An abnormally slow heart rate, typically below 60 beats per minute. What Olympic athletes call 'normal resting' and what emergency rooms call 'concerning.'
An abnormally fast heart rate, exceeding 100 beats per minute at rest. The cardiac equivalent of your heart running a sprint when it should be taking a leisurely stroll.
The aftereffects or complications that follow a disease or injury—basically the grudges your body holds long after the initial insult has healed.
When your blood becomes more acidic than it should be, turning your carefully balanced pH into a chemistry experiment gone wrong. This metabolic party foul happens when your body either produces too much acid or can't get rid of it fast enough, making everything from your breathing to your kidney function work overtime to restore balance. Left unchecked, it's the kind of internal environment where enzymes start misbehaving and cells get cranky.

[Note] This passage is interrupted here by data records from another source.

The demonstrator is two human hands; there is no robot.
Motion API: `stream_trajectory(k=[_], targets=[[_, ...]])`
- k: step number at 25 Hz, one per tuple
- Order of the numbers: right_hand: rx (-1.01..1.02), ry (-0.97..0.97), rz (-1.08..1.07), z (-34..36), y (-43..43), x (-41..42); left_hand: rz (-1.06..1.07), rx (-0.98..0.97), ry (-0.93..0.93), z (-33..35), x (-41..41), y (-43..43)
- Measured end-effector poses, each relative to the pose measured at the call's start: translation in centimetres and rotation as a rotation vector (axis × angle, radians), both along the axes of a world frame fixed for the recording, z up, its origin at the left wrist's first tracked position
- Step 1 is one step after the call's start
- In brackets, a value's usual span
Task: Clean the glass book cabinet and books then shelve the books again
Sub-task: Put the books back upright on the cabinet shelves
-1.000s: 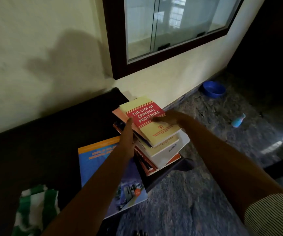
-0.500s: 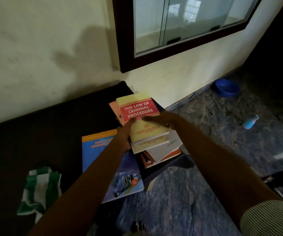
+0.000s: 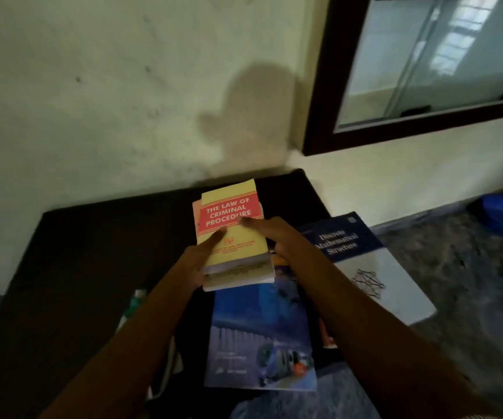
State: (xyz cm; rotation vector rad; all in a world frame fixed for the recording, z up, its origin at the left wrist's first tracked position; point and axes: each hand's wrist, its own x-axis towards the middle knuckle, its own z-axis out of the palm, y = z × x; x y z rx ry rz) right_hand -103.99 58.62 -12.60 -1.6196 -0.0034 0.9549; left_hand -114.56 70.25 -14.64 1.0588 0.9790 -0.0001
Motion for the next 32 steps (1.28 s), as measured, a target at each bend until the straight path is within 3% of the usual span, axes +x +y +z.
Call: stream_trajectory(k=[7,12,14,17,21,24,26,32], targets=[[0.058,0.065,0.026,-4.1,14.8,-2.3,0.106,0.106,0.057,-1.4,-2.3,14.0],[-0.197,-0.104,0.108,-15.4,19.4,-1.2,0.163,0.126,0.071,-3.3,-3.6,15.9],[-0.274,-0.15,0.187,-12.2,17.8,-2.0,0.14,0.268,0.041,-2.6,-4.2,13.9],[-0.37,-0.468,0.268,-5.4,12.4,-3.0,0.002,0.581,0.004,-2.0,-5.4,8.4],[-0.545,-0.838,0.251,-2.4,-2.3,-2.8,-0.228,0.472,-0.068,-5.9,-3.9,-0.1],[-0.889,-0.804,0.201,-3.5,-11.1,-5.0,-0.221,0.53,0.013,-8.8,-3.1,-2.6],[-1.129,-0.787,0.309,-5.1,-13.7,-6.7,-0.209,0.624,0.1,-10.0,-3.4,-3.3],[-1.203,-0.903,0.459,-5.3,-14.1,-7.1,-0.242,0.517,0.286,-12.3,-4.1,-2.2]])
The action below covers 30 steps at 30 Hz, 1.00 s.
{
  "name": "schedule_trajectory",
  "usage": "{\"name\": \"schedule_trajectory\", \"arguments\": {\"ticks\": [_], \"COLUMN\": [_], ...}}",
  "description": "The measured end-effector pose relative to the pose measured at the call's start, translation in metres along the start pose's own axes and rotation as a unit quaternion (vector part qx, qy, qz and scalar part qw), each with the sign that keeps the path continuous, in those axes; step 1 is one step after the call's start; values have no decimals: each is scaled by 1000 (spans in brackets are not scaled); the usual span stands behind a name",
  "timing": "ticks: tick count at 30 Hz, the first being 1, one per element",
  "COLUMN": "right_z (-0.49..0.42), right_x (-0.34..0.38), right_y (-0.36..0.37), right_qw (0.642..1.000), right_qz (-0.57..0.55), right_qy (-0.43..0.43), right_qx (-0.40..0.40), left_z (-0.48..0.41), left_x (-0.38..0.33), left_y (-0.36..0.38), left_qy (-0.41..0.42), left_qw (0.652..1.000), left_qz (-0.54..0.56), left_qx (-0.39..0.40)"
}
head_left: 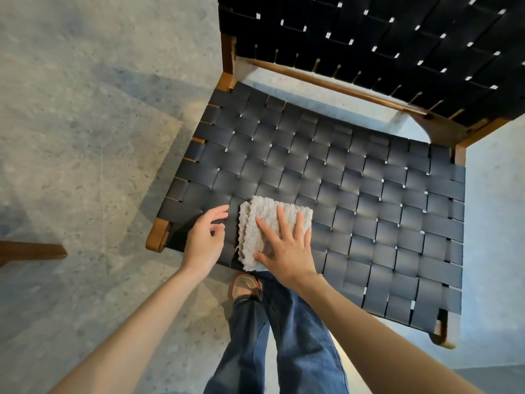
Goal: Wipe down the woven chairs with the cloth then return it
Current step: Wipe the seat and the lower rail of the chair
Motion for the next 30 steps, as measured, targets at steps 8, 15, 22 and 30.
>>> {"name": "schedule_trajectory", "arguments": {"ticks": [8, 15, 22, 30], "right_z": [-5, -10, 8, 14], "right_x": [5, 18, 94, 195], "right_y": [-30, -41, -48, -24], "right_qw": [999, 981, 911, 873], "right_qz": [-19, -172, -326, -337], "right_qy": [21, 77, 162, 256], "right_qx": [-32, -52, -194, -242], "left_z": [-38, -81, -118, -119], "left_x": [-21, -19, -2, 25], "left_y": [-33, -73, -133, -188], "left_qy": [43, 78, 119, 132], "left_qw": [999, 996, 984, 969], "left_qz": [-4, -4, -13, -13], "left_qx": [-11, 30, 130, 210]}}
Point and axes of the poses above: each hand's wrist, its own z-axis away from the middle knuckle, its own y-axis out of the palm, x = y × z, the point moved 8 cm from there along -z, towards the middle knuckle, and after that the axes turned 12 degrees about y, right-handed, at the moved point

The sensation of difficult or labored breathing, what normal people call 'shortness of breath' and medical professionals cloak in Greek terminology. It's the subjective feeling that breathing shouldn't be this much work.
A state of strong desire for sleep or drowsiness, the medical upgrade from 'sleepy' to 'pathologically sleepy.' It's what happens when 'tired' needs a doctor's note.
A squeamish person's euphemism for blood, typically used when discussing blood draws or medical tests to avoid triggering a fainting spell. This is the linguistic equivalent of looking away while the nurse inserts the needle—technically accurate but desperately avoiding reality. Perfect for those who turn pale at the mere mention of the V-word (veins).